● Work order: Make the copy match the entries below exactly, with no pictures carried over.

● Available records:
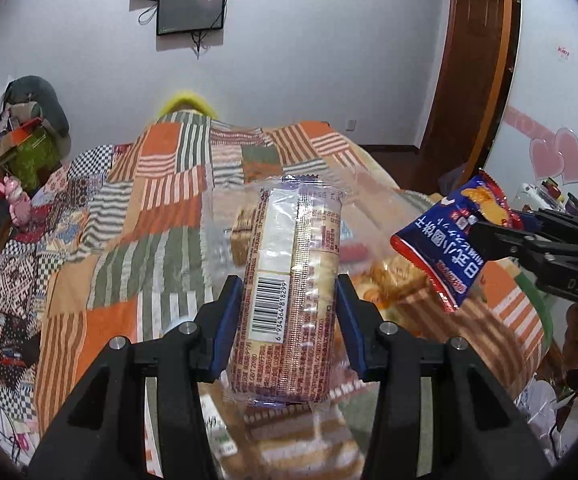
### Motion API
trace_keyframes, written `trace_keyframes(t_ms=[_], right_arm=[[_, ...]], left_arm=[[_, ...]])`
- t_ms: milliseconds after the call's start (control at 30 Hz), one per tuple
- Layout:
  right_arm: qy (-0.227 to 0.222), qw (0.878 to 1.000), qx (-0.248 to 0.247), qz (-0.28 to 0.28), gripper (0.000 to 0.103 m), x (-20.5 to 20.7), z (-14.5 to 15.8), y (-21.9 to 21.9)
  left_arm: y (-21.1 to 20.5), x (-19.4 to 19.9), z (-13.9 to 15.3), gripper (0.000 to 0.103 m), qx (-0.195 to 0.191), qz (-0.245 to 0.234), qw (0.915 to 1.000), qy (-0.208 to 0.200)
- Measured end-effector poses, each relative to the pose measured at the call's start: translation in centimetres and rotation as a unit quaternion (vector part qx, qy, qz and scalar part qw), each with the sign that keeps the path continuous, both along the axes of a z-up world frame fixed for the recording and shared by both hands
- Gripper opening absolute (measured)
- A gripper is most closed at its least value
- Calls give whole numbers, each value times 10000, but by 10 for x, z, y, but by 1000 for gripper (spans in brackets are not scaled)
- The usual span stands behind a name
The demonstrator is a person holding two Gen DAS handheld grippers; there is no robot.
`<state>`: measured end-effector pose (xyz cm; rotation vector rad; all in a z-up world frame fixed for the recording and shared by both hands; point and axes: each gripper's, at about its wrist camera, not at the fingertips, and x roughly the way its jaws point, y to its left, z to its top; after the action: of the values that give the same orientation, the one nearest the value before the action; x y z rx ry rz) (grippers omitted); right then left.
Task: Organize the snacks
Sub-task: 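Carry biscuit roll and blue cracker bag into the clear box and release both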
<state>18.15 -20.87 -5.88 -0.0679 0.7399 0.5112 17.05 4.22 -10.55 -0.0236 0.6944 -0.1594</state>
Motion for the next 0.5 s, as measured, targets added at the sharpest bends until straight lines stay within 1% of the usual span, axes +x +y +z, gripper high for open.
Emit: trace_keyframes(t_ms=[267, 400, 500], right_arm=[[-224, 9995, 82, -217, 42, 32, 8, -1], [-294, 9991, 40, -310, 42, 48, 6, 1], [-263, 9990, -8, -370, 42, 62, 0, 2]], left_arm=[[-11, 37, 19, 46, 93, -23, 9997, -222], [-14, 61, 16, 46, 72, -8, 9999, -144], [-16, 79, 11, 46, 112, 24, 9999, -83]])
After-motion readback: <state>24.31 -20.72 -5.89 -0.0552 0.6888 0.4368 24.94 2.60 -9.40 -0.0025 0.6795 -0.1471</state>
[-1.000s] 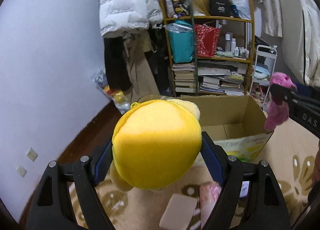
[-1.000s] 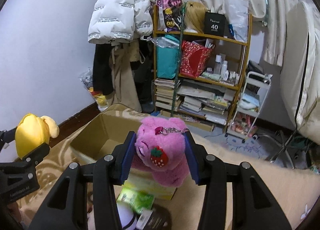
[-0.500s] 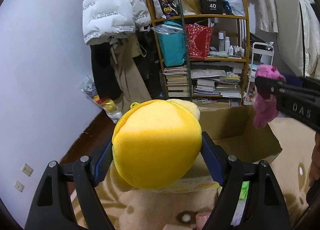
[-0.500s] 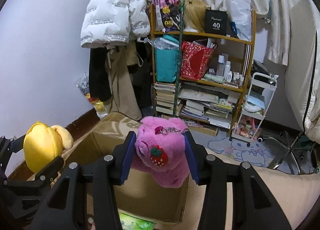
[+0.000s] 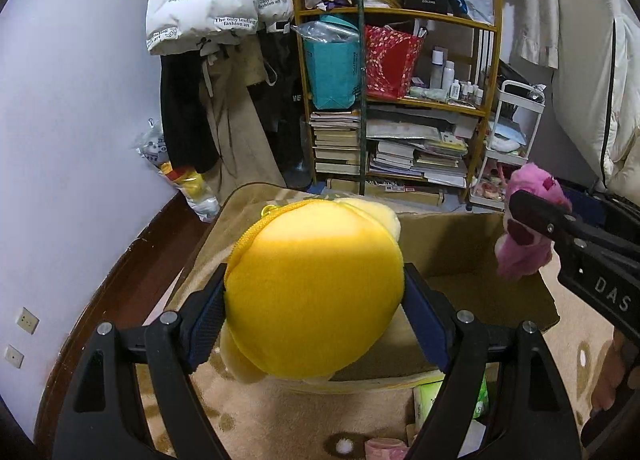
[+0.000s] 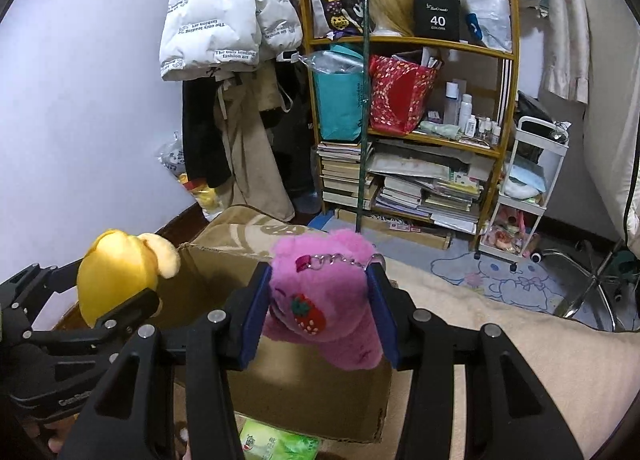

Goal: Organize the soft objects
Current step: 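Carry both plushes over the cardboard box while the right gripper releases the pink bear inside, then open the left gripper to drop the yellow plush into the box, then withdraw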

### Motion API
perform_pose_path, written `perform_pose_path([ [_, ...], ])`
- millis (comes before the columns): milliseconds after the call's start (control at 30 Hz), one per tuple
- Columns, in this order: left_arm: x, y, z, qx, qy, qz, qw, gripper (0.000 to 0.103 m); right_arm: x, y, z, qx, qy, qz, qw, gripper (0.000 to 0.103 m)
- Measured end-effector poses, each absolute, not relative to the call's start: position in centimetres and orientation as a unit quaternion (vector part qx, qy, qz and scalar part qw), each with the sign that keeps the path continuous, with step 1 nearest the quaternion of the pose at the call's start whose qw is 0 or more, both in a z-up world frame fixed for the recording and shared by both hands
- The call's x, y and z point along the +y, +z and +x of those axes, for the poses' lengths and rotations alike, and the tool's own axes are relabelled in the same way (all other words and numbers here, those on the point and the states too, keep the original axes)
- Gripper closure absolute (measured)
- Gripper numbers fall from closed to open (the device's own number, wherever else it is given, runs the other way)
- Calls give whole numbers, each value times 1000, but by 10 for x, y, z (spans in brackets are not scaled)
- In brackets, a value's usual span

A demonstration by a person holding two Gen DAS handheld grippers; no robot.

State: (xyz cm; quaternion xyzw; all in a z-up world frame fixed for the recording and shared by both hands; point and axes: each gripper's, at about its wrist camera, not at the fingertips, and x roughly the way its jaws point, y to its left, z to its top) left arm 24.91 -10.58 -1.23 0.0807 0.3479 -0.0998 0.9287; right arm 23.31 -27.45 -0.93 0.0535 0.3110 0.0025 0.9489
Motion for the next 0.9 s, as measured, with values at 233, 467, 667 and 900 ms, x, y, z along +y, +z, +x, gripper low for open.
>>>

● Solved exercise:
### Motion API
trace_keyframes, written `trace_keyframes(t_ms=[_], right_arm=[[_, ...]], left_arm=[[_, ...]])`
- t_ms: milliseconds after the call's start (control at 30 Hz), one per tuple
- Layout:
  right_arm: qy (-0.227 to 0.222), qw (0.878 to 1.000), qx (-0.248 to 0.247), qz (-0.28 to 0.28), gripper (0.000 to 0.103 m), x (-20.5 to 20.7), z (-14.5 to 15.8), y (-21.9 to 21.9)
  left_arm: y (-21.1 to 20.5), x (-19.4 to 19.9), z (-13.9 to 15.3), gripper (0.000 to 0.103 m), qx (-0.195 to 0.191), qz (-0.245 to 0.234), qw (0.915 to 1.000), qy (-0.208 to 0.200)
- Measured end-effector poses, each relative to the pose measured at the call's start: translation in centimetres and rotation as a unit quaternion (vector part qx, qy, qz and scalar part qw), each with the sign that keeps the path continuous, both along the axes of a z-up world frame fixed for the recording and shared by both hands
- Gripper opening absolute (measured)
- A gripper is most closed at its least value
- Calls give whole numbers, each value times 10000, but by 10 for x, z, y, but by 1000 for gripper (spans in brackets are not scaled)
- The usual span stands behind a name
The demonstrator is a person holding two Gen DAS handheld grippers; there is no robot.
`<state>`: measured end-effector pose (xyz cm; rotation vector rad; all in a z-up world frame fixed for the recording and shared by both hands; point and axes: each gripper's, at about its wrist camera, not at the fingertips, and x roughly the way its jaws point, y to its left, z to its top; after the action: of the values that give the same orientation, the one nearest the value before the action; x y z rx ry rz) (grippers omitted); right then left.
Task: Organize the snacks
Sub-task: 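Carry biscuit roll and blue cracker bag into the clear box and release both
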<state>18.15 -20.87 -5.88 -0.0679 0.7399 0.5112 17.05 4.22 -10.55 -0.0236 0.6944 -0.1594</state>
Motion for the next 0.5 s, as measured, targets added at the sharpest bends until straight lines stay within 1% of the usual span, axes +x +y +z, gripper high for open.
Emit: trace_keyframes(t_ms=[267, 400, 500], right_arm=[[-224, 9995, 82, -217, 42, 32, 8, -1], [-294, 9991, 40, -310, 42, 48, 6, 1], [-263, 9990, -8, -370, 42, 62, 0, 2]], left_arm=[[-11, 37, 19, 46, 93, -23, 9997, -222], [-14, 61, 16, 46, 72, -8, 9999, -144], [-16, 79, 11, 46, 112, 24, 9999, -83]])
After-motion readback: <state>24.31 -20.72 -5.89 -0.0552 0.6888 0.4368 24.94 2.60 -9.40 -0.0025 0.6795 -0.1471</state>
[-1.000s] 
[-1.000s] 
[-0.500s] 
[-0.500s] 
[+0.000s] 
[+0.000s] 

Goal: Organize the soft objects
Current step: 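Carry both plushes over the cardboard box while the right gripper releases the pink bear inside, then open the left gripper to drop the yellow plush into the box, then withdraw
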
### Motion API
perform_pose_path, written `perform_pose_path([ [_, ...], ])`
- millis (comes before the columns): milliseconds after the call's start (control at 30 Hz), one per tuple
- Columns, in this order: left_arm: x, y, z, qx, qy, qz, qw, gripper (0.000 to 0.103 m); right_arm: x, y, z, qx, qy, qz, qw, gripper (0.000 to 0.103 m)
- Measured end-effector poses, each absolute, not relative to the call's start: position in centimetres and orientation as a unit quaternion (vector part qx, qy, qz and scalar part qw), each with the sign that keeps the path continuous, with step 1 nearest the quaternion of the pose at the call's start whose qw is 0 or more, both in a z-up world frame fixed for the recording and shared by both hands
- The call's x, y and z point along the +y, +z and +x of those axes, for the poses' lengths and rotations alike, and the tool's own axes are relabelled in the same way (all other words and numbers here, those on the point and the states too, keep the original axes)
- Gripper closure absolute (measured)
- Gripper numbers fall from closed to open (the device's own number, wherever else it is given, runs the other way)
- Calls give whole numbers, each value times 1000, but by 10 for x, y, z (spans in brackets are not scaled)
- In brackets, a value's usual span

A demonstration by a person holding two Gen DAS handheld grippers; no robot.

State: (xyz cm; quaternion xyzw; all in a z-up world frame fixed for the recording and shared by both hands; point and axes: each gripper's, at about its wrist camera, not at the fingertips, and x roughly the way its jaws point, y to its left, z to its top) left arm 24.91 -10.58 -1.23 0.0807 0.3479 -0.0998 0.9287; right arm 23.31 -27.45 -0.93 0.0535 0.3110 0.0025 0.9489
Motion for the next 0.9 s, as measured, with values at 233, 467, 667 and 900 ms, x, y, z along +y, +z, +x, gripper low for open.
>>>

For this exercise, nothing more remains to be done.